In the data below, one line contains "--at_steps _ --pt" and a later one contains "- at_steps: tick". Print both, with every line between them, exactly and alone.
=== Begin Enclosure ===
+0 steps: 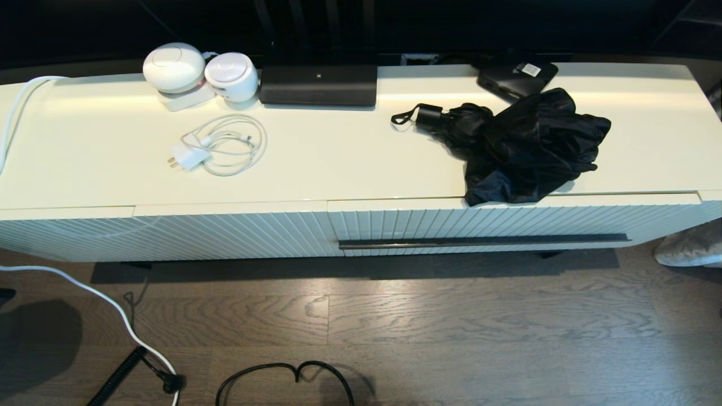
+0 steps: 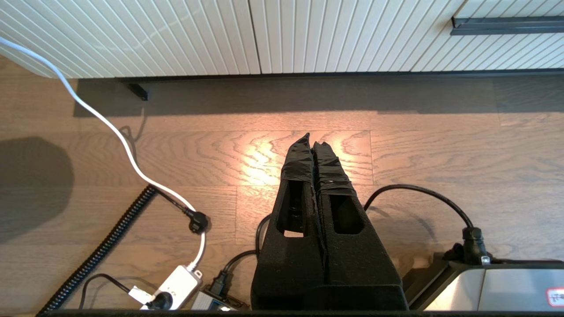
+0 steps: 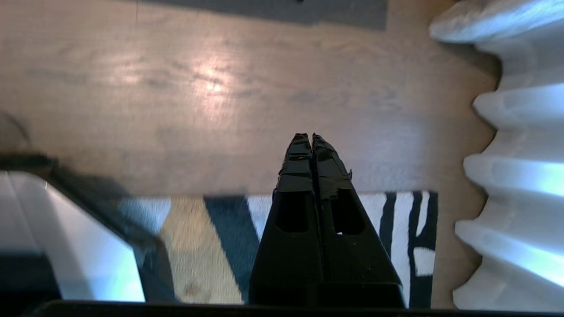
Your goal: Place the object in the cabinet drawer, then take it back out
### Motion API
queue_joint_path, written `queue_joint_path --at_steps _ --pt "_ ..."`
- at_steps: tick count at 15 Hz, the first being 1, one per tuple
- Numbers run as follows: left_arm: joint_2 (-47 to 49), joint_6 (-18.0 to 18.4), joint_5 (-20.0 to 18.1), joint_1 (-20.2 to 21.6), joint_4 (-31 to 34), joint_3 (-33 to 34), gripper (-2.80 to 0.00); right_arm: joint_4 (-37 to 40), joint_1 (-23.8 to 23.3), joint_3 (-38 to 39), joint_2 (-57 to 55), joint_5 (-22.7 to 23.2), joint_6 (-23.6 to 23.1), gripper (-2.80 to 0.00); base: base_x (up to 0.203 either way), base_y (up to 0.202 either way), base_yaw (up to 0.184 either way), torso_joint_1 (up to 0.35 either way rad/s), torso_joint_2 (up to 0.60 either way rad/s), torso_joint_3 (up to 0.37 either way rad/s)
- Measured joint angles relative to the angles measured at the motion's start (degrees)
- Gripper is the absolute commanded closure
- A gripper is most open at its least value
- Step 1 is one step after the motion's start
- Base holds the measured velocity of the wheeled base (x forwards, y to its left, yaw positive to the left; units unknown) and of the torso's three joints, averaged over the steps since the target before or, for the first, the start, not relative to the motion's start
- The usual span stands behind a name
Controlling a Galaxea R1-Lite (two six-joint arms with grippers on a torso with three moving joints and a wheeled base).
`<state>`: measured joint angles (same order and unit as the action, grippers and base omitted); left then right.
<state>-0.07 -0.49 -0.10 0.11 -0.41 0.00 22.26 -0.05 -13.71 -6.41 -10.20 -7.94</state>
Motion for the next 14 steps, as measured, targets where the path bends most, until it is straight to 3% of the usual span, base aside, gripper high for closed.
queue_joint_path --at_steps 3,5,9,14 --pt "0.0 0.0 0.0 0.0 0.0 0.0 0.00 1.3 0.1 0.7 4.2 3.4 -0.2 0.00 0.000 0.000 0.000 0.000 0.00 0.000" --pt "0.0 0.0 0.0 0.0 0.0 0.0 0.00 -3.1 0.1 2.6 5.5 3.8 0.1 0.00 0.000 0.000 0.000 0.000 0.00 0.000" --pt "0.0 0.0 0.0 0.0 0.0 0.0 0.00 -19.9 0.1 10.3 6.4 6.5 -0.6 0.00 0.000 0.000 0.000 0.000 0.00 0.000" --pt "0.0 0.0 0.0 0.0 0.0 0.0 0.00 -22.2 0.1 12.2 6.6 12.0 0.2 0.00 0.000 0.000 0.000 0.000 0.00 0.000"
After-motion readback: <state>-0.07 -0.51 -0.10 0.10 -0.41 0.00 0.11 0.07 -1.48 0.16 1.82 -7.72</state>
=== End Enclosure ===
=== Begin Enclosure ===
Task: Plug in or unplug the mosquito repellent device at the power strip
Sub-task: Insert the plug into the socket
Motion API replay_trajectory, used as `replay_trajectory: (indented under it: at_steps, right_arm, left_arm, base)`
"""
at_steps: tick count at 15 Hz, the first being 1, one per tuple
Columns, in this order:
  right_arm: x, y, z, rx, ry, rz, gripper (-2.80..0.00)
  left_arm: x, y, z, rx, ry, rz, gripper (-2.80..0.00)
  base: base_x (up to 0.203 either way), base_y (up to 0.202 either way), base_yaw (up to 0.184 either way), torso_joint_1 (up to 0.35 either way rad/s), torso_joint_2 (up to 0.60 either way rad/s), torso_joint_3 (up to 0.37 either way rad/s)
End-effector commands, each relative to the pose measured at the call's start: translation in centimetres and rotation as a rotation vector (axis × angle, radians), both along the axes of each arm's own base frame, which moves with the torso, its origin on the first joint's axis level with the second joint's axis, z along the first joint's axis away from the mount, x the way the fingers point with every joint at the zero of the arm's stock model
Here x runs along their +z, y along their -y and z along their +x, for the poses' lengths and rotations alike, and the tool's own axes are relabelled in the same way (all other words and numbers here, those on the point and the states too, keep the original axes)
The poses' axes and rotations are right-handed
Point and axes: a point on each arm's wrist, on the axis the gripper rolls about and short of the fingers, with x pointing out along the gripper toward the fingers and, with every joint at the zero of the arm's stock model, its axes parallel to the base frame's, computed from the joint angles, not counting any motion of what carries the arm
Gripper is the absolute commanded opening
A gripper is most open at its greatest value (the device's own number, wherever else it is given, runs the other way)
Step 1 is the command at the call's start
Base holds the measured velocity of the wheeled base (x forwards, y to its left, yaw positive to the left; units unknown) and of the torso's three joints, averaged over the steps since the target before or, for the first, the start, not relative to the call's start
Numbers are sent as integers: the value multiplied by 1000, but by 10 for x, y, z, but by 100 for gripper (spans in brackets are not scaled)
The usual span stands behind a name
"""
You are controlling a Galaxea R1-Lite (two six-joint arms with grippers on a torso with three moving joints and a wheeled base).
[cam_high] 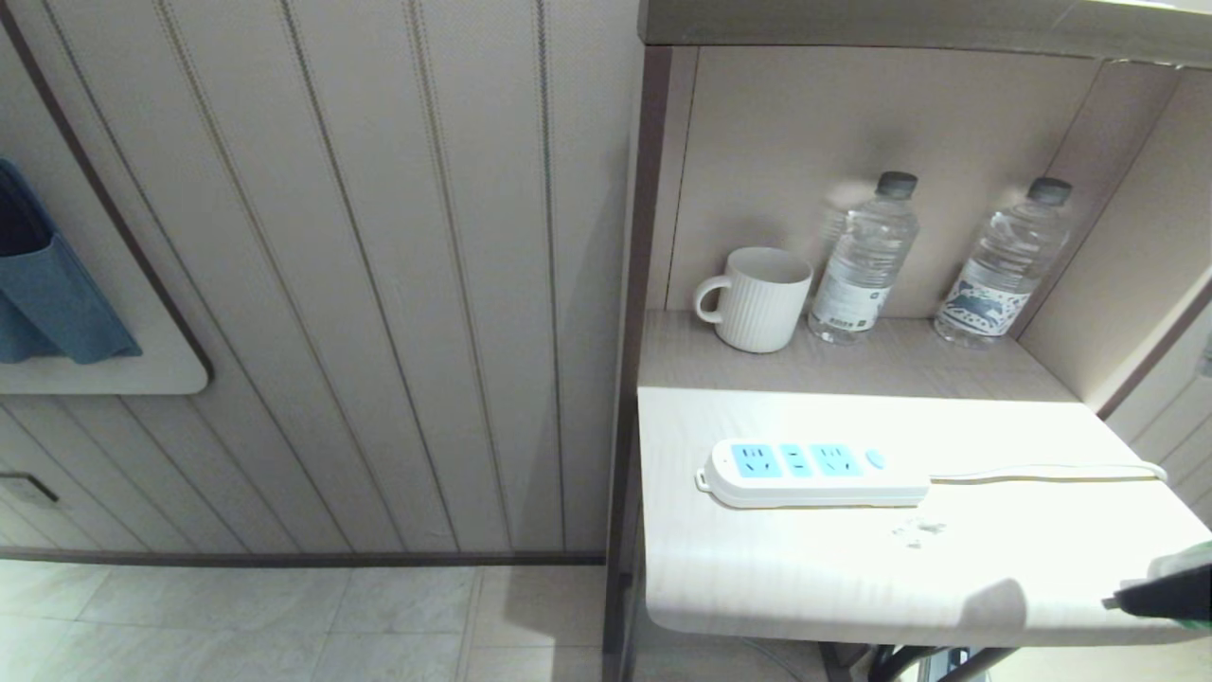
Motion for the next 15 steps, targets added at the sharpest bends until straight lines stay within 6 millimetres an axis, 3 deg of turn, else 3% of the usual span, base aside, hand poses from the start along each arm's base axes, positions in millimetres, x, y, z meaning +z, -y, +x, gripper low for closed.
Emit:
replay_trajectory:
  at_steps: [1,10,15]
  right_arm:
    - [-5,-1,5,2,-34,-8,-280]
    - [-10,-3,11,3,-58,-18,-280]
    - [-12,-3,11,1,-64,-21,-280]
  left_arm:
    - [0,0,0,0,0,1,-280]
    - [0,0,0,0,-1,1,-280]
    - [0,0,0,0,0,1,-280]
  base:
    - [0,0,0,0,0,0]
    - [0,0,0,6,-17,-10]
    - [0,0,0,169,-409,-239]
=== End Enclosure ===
• _The answer_
queue_joint_path, written `queue_joint_path --at_steps _ --pt "_ ..."`
- at_steps: tick count at 15 Hz, the first being 1, one per tuple

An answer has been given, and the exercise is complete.